Section 3.12 11       Notice  of  Meeting:   Notice  of  the  date,  time  and  place  of  each  meeting  of  the  board  shall  be  given  in  the  manner  provided  in  Section  12.01  to   each  director not less than 48 hours (exclusive of any part of a non-business day) before the  time when the meeting is to be held.  A notice of a meeting of directors need not  specify  the  purpose  of  or  the  business  to  be  transacted  at  the  meeting  except  where  the  Act  requires such purpose or business to be specified.  A director may in any manner waive  notice of or otherwise consent to a meeting of the board.

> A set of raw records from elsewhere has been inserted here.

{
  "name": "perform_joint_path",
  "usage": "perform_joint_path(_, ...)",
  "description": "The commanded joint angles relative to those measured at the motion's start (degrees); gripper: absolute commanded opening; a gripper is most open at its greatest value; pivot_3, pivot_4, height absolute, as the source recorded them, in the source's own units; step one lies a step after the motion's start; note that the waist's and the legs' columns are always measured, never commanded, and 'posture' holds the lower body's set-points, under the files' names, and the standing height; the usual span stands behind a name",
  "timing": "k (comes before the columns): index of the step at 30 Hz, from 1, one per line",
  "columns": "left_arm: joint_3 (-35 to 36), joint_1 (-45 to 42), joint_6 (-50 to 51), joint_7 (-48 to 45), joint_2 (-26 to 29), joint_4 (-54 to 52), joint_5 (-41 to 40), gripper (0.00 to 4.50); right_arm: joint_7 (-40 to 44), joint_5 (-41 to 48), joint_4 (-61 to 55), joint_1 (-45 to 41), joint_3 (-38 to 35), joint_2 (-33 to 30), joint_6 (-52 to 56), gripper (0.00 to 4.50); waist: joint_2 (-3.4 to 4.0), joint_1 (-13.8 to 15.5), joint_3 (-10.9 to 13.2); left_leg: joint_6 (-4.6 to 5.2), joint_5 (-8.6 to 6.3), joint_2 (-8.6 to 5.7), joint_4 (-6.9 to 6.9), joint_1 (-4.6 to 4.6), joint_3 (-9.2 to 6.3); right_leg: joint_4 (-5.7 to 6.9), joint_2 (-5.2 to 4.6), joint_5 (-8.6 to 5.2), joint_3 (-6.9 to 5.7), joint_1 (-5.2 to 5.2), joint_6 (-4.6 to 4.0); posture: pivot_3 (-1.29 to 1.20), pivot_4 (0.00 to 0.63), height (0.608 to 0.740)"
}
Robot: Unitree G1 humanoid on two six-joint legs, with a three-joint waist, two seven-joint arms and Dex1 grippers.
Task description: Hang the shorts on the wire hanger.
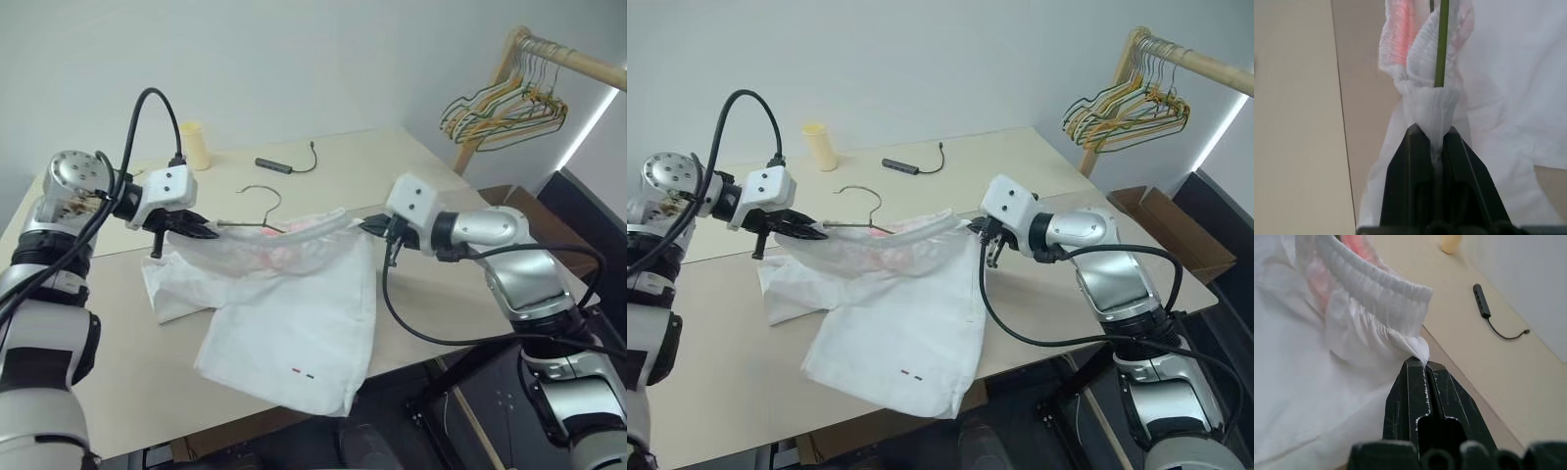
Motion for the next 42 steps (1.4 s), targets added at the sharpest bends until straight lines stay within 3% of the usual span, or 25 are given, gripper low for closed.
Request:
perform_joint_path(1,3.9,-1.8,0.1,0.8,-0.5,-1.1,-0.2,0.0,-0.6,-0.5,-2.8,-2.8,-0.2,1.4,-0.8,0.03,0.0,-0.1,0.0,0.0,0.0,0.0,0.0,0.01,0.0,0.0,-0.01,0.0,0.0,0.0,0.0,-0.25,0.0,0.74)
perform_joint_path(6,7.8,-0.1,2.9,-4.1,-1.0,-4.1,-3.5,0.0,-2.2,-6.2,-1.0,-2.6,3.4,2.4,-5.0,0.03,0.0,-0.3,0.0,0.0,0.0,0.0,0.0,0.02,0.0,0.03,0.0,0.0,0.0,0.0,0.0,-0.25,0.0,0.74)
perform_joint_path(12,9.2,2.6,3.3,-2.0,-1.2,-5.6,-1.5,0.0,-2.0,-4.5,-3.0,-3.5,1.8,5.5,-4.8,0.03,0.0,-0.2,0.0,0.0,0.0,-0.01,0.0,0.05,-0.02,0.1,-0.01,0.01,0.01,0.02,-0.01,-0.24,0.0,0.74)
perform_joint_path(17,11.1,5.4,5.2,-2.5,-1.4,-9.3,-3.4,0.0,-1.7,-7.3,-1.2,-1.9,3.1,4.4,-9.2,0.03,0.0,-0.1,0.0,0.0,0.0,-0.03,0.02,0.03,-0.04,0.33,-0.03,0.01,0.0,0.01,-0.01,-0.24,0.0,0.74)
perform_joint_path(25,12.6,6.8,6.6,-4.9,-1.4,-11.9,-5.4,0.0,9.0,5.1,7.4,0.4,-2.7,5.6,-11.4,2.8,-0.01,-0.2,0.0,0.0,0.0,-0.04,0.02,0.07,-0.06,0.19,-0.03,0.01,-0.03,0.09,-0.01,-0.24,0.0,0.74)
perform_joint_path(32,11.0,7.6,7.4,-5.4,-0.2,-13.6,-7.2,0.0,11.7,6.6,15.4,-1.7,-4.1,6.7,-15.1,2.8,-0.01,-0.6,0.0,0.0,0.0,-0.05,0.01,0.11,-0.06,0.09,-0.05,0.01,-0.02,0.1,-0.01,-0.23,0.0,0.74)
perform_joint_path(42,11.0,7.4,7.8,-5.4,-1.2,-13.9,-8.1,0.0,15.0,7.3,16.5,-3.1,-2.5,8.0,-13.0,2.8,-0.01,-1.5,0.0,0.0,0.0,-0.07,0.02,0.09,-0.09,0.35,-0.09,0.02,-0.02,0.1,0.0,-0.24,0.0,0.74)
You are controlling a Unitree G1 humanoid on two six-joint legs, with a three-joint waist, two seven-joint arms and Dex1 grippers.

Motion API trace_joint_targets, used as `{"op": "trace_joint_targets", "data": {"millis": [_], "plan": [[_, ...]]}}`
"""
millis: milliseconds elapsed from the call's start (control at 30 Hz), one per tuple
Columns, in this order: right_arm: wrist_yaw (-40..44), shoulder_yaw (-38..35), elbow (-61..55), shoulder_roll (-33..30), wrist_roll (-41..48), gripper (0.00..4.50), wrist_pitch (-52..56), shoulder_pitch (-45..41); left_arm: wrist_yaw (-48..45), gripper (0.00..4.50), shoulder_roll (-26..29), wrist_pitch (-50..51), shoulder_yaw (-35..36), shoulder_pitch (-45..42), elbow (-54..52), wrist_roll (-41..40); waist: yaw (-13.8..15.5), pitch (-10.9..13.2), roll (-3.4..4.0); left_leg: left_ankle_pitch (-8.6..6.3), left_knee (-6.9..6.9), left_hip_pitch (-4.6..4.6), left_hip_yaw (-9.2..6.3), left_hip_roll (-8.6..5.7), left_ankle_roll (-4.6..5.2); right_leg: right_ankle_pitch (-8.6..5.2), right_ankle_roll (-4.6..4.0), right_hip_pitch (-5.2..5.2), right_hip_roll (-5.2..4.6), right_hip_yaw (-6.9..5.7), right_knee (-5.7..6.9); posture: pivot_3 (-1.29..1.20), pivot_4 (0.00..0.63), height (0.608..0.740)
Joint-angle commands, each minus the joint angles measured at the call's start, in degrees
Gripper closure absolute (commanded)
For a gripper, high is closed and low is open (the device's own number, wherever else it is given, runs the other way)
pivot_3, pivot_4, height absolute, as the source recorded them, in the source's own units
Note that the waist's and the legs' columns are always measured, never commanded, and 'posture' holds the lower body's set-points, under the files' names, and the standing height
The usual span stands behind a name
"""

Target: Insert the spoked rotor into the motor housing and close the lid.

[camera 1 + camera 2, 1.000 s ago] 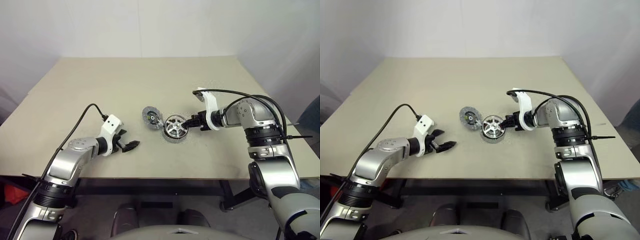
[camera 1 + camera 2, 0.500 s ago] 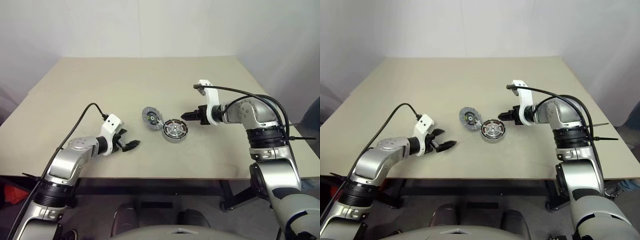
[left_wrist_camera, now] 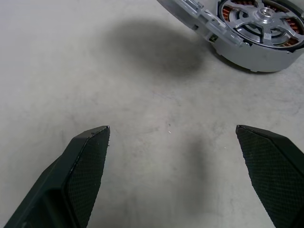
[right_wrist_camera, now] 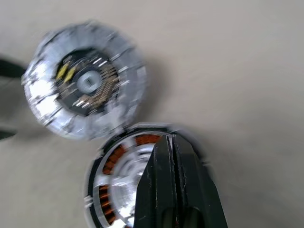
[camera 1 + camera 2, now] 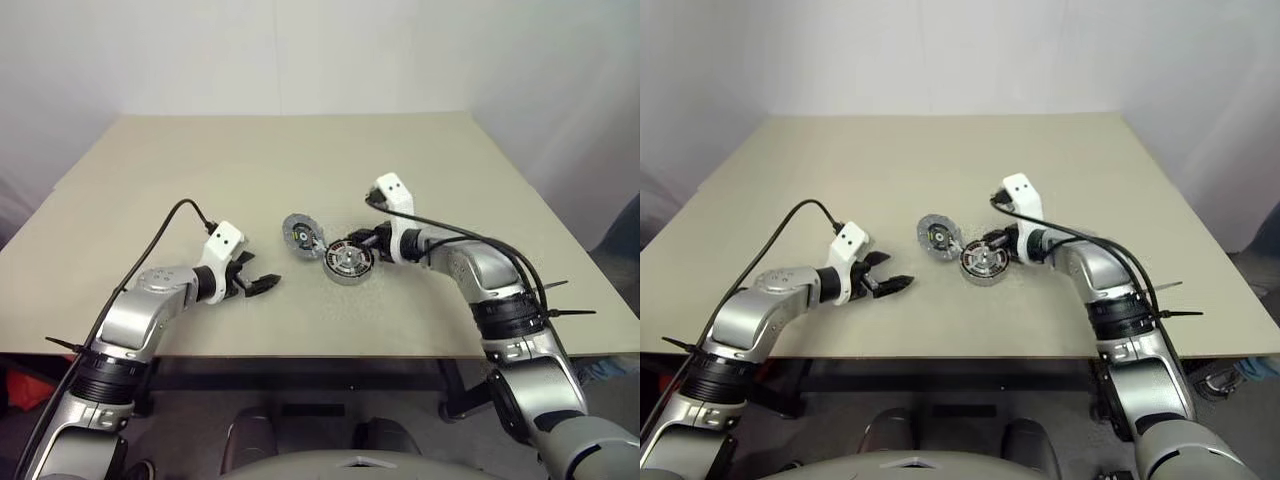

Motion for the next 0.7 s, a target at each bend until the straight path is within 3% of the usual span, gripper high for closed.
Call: {"op": "trace_joint_targets", "data": {"millis": [33,233,400,567,700], "plan": [[2.43,2.63,-3.75,-0.63,-0.31,4.49,-1.61,1.59,-0.71,0.00,0.80,-0.84,0.49,-1.64,-0.58,0.15,0.00,0.00,-0.01,0.00,0.00,0.00,0.00,0.00,0.00,0.01,-0.01,0.00,0.00,0.00,0.00,0.00,0.000,0.740],[1.28,9.03,3.14,0.09,-7.62,4.49,-8.96,5.98,-0.92,0.00,1.14,-1.17,0.58,-2.08,-0.07,0.60,-0.15,-0.16,-0.16,0.00,0.00,0.25,-0.01,0.01,0.00,-0.10,0.17,0.21,0.00,0.00,0.00,0.00,0.000,0.740],[3.65,5.33,-0.09,0.23,-5.80,4.49,-12.71,5.26,-0.93,0.00,1.42,-1.30,0.79,-2.28,0.19,0.86,-0.22,-0.26,-0.27,0.00,0.01,0.57,-0.06,0.00,0.00,-0.13,0.21,0.50,0.01,0.00,-0.09,0.00,0.000,0.740],[11.01,-1.06,-6.47,-1.88,0.11,4.49,-15.98,0.72,-1.18,0.00,0.89,-1.90,0.24,-2.86,0.75,1.02,-0.16,-0.20,-0.21,0.00,0.06,0.23,-0.12,-0.02,0.00,-0.12,0.22,0.31,0.01,-0.01,-0.16,0.00,0.000,0.740],[20.32,2.25,-7.53,-8.85,-3.07,4.49,-23.46,-2.28,-1.69,0.00,0.50,-3.03,-0.25,-3.48,1.68,1.38,-0.05,-0.20,-0.21,0.00,0.14,0.21,-0.15,0.00,0.01,-0.09,0.23,0.32,0.01,-0.02,-0.09,0.00,0.000,0.740]]}}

Section 3.13 12       First Meeting of New Board:   Provided  a  quorum  of  directors  is  present, each newly elected board may without notice hold its first meeting immediately  following the meeting of shareholders at which such board is elected.


Section 3.14 13       Adjourned Meeting:  Notice of an adjourned meeting of the board  is  not  required  if  the  time  and  place  of  the  adjourned  meeting  is  announced  at  the  original meeting.


Section 3.15 14       Regular Meetings:   The board may appoint a day or days in any   month or months for regular meetings of the board at a place and hour to be named.  A  copy of any resolution of the board fixing the place and time of such regular meetings  shall be sent to each director forthwith after being passed, but no other notice shall be  required  for  any  such  regular  meeting  except  where  the  Act  requires  the  purpose  thereof or the business to be transacted thereat to be specified  A copy of a schedule of regular meetings of the board setting forth the proposed dates, times and places of such  regular meetings shall be sent to each director at the commencement of each calendar  year, however, each director shall also be provided with a follow-up notice of meeting  and agenda prior to each regularly scheduled meeting.


Section 3.16 15       Chairman:  The chairman of any meeting of the board shall be the  first  mentioned  of  such  of  the  following  officers  as  have  been  appointed  and  who  is  a  director  and  is  present  at  the  meeting:  the  Chairman  of  the  Board,  the  President  or  a  Vice-President.   If no such officer is present, the directors present shall choose one of  their number to be chairman.


Section 3.17 16       Votes to Govern:  At all meetings of the board every question shall  be  decided  by  a  majority  of  the  votes  cast  on  the  question.   In  case  of  an  equality  of  votes, the chairman of the meeting shall not be entitled to a second or casting vote.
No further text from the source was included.